Problem description
Each line below is to be copied out exactly, and none may be omitted.

BEGIN

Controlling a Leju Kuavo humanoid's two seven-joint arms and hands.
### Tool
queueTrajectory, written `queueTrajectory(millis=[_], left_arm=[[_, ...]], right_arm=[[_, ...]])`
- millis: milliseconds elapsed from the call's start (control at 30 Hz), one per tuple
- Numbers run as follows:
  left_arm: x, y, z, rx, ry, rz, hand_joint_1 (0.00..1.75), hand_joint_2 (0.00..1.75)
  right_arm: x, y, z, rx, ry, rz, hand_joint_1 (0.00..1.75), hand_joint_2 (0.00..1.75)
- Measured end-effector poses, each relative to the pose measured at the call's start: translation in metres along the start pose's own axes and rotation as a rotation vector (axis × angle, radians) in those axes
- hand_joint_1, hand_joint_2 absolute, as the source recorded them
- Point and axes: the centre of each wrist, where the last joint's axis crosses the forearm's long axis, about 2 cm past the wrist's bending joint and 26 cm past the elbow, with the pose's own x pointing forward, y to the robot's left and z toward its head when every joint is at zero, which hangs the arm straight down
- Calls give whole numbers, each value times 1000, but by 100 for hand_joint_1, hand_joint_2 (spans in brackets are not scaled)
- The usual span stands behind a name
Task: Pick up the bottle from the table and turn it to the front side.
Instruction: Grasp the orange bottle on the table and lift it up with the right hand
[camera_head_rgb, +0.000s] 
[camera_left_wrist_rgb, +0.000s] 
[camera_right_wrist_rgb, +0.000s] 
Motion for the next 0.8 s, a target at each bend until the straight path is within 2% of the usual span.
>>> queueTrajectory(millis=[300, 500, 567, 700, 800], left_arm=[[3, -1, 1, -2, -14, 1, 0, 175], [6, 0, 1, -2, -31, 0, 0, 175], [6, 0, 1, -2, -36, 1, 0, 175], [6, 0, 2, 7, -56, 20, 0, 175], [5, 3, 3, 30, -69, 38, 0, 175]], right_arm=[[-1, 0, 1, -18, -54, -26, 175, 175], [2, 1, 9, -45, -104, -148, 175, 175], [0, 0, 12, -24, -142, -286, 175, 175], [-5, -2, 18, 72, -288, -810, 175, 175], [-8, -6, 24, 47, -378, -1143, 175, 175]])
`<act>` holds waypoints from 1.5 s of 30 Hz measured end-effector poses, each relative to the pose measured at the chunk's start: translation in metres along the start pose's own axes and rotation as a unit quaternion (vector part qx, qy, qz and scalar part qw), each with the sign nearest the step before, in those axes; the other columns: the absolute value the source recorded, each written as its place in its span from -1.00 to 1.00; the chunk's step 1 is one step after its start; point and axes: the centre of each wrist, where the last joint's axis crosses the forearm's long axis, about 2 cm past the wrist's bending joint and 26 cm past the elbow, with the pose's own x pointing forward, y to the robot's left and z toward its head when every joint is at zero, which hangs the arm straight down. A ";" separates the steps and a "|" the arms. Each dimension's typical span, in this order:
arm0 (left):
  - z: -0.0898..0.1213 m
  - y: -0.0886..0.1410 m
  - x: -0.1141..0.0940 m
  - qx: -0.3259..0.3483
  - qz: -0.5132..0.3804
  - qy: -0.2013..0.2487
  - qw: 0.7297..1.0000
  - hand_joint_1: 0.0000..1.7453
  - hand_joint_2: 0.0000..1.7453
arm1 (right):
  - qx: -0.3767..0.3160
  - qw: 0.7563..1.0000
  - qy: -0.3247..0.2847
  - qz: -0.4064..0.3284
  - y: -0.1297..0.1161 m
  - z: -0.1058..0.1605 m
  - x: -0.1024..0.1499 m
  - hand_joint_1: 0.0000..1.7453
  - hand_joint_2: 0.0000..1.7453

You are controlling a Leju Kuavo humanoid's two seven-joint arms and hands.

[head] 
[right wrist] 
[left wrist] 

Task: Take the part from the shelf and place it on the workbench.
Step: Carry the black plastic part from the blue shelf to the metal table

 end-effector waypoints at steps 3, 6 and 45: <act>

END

Written answer
Controlling a Leju Kuavo humanoid's two seven-joint arms and hands.
### Tool
queueTrajectory, written `queueTrajectory(millis=[_], left_arm=[[_, ...]], right_arm=[[_, ...]])`
- millis: milliseconds elapsed from the call's start (control at 30 Hz), one per tuple
- Numbers run as follows:
  left_arm: x, y, z, rx, ry, rz, hand_joint_1 (0.00..1.75), hand_joint_2 (0.00..1.75)
  right_arm: x, y, z, rx, ry, rz, hand_joint_1 (0.00..1.75), hand_joint_2 (0.00..1.75)
- Measured end-effector poses, each relative to the pose measured at the call's start: translation in metres along the start pose's own axes and rotation as a rotation vector (axis × angle, radians) in those axes
- hand_joint_1, hand_joint_2 absolute, as the source recorded them
- Point and axes: the centre of each wrist, where the last joint's axis crosses the forearm's long axis, about 2 cm past the wrist's bending joint and 26 cm past the elbow, with the pose's own x pointing forward, y to the robot's left and z toward its head when every joint is at zero, which hangs the arm straight down
- Calls give whole numbers, each value times 1000, but by 100 for hand_joint_1, hand_joint_2 (spans in brackets are not scaled)
- The usual span stands behind a name
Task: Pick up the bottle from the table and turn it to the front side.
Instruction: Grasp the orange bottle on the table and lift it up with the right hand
[camera_head_rgb, +0.000s] 
[camera_left_wrist_rgb, +0.000s] 
[camera_right_wrist_rgb, +0.000s] 
Motion for the next 0.8 s, a target at each bend until the straight path is within 2% of the usual span.
>>> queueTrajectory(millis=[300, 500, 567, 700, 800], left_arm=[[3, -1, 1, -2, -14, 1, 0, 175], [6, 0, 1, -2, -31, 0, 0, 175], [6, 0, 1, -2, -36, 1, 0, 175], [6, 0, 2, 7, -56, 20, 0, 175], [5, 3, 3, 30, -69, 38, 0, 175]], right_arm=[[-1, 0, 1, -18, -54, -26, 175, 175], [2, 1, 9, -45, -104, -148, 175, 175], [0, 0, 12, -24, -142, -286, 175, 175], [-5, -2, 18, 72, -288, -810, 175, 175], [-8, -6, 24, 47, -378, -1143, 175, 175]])
`<act>` holds waypoints from 1.5 s of 30 Hz measured end-effector poses, each relative to the pose measured at the chunk's start: translation in metres along the start pose's own axes and rotation as a unit quaternion (vector part qx, qy, qz and scalar part qw), each with the sign nearest the step before, in those axes; the other columns: the absolute value the source recorded, each written as its place in its span from -1.00 to 1.00; the chunk's step 1 is one step after its start; point and axes: the centre of each wrist, where the last joint's axis crosses the forearm's long axis, about 2 cm past the wrist's bending joint and 26 cm past the elbow, with the pose's own x pointing forward, y to the robot's left and z toward its head when every joint is at zero, which hangs the arm straight down. A ";" separates the steps and a "|" the arms. Each dimension's typical span, in this order:
arm0 (left):
  - z: -0.0898..0.1213 m
  - y: -0.0886..0.1410 m
  - x: -0.1141..0.0940 m
  - qx: -0.3259..0.3483
  - qz: -0.5132..0.3804
  - qy: -0.2013..0.2487
  - qw: 0.7297..1.0000
  - hand_joint_1: 0.0000..1.7453
  - hand_joint_2: 0.0000..1.7453
arm1 (right):
  - qx: -0.3767..0.3160
  - qw: 0.7563..1.0000
  - qy: -0.3247..0.2847
  - qz: -0.4064..0.3284
  - y: -0.1297..0.1161 m
  - z: -0.1058..0.1605 m
  - x: -0.1024..0.1499 m
  - hand_joint_1: 0.0000..1.7453
  - hand_joint_2: 0.0000..1.7453

You are controlling a Leju Kuavo humanoid's two seven-joint arms and hands.

[head] 
[right wrist] 
[left wrist] 

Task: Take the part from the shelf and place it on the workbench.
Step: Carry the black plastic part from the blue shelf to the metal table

 end-effector waypoints at steps 3, 6 and 45: <act>

This exercise has been answered in full.